Non voglio fare polemiche, non voglio puntare il dito su nessuno. Penso solo che un ragazzo, Gabriele è morto all'autogrill mentre si recava a vedere una partita.
Penso a Meredith, studentessa uccisa a Perugia pare dalla coinquilina con la collaborazione di altre due o tre persone, tutti giovani, tutti con il futuro compromesso per sempre.
Penso alla ragazza di Garlasco, uccisa, pare, dal fidanzato.
Alla ragazzina travolta dall'autobus a Modena e ai compagni che l'hanno ripresa col telefonino mentre moriva. (!!!!!)
Quanti altri ogni giorno vengono uccisi e mi scuso in onore della loro memoria se non li ho citati,
Dietro ogni delitto oltre la vittima c'è la sua famiglia con un dolore straziante, dietro ogni assassino c'è una famiglia che vive l'angoscia d'aver generato una persona capace di uccidere. Ma dietro a tutte queste persone che vagano sconvolte dalla pazzia e dal dolore cosa c'è veramente? C'è una società priva di valori, una società basata sulla fretta, sulle relazioni superficiali, sul malcontento generale, sulla mancanza di rispetto, sulla necessità della trasgressione, sulla caparbia stupidità di non capire che se non si conquista qualcosa, qualsiasi cosa con la fatica, non c'è soddisfazione. Bisogna parlare con le persone, rispettare le idee proprie ed altrui, bisogna condividere con gli altri per ritrovare l'unità, la solidarietà, l'affetto. Solo in questo modo ci sentiremo meno soli, avremo una mano tesa pronta ad accoglierci ; noi potremo esser felici d'aiutare qualcuno con le parole, con la presenza costante, con l'affetto. E' solo questa la strada, l'unica strada che può salvarci, altrimenti sarà solo distruzione.
giovedì 15 novembre 2007
La casa della Luna

Dopo tanto girovagare ebbe la nitida sensazione d'essere arrivata dove voleva.

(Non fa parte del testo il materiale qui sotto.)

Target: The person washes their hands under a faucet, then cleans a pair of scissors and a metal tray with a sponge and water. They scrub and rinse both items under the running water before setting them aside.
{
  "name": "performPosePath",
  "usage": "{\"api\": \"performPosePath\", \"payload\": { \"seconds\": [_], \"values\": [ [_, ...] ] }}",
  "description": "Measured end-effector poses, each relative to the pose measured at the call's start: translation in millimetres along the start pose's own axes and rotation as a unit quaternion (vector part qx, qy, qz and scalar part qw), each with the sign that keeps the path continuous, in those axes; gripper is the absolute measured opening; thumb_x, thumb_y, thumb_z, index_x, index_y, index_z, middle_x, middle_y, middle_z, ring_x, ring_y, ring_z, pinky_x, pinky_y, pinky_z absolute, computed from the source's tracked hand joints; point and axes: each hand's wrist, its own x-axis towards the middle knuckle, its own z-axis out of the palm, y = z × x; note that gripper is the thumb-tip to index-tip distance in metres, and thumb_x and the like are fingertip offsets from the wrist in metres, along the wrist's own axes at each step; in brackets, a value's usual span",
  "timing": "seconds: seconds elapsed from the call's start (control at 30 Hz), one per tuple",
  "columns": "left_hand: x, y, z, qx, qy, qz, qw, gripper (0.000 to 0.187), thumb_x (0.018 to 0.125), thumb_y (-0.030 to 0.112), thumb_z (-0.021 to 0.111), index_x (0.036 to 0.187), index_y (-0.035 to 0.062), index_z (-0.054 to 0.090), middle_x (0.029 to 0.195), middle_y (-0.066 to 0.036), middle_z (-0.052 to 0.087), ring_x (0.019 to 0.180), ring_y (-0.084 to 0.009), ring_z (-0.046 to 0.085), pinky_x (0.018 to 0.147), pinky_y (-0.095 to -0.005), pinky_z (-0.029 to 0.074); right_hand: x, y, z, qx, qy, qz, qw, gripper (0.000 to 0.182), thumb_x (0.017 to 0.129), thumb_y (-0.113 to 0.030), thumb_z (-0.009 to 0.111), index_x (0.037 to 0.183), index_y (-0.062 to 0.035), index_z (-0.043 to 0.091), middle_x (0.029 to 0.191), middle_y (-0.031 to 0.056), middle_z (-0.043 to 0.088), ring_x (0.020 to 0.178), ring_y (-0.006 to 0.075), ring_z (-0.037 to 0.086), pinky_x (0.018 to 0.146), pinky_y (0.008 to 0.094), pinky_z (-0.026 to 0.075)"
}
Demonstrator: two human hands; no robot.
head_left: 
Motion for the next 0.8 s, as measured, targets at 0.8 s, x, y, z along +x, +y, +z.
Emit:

Incontrando il suo sguardo ebbe la conferma d'essere finalmente giunta a destinazione, era arrivata alla Casa della Luna.
Lei vi si posò schiudendo lievemente le ali e la fissò.
Aveva vagato infinitamente senza potersi posare in nessun luogo, senza poter riposare le ali ormai sfinite. Aveva percorso cieli pieni di stelle, aveva scrutato all'infinito alla ricerca di un posto dove restare, dove essere felice. La strada era stata lunga, faticosa, le sue forze erano al limite ma per tutto il tempo del percorso non aveva mai pensato di cedere, di lasciarsi andare e adesso...adesso era arrivata.
Tutti i suoi sforzi erano stati ricompensati, tutti i momenti di difficoltà, tutti i momenti di incertezza, adesso poteva finalmente riposare per poter poi riprendere un nuovo viaggio. Adesso sapeva dov'era la Casa della Luna, sapeva ritornarvi, adesso doveva solo vivere.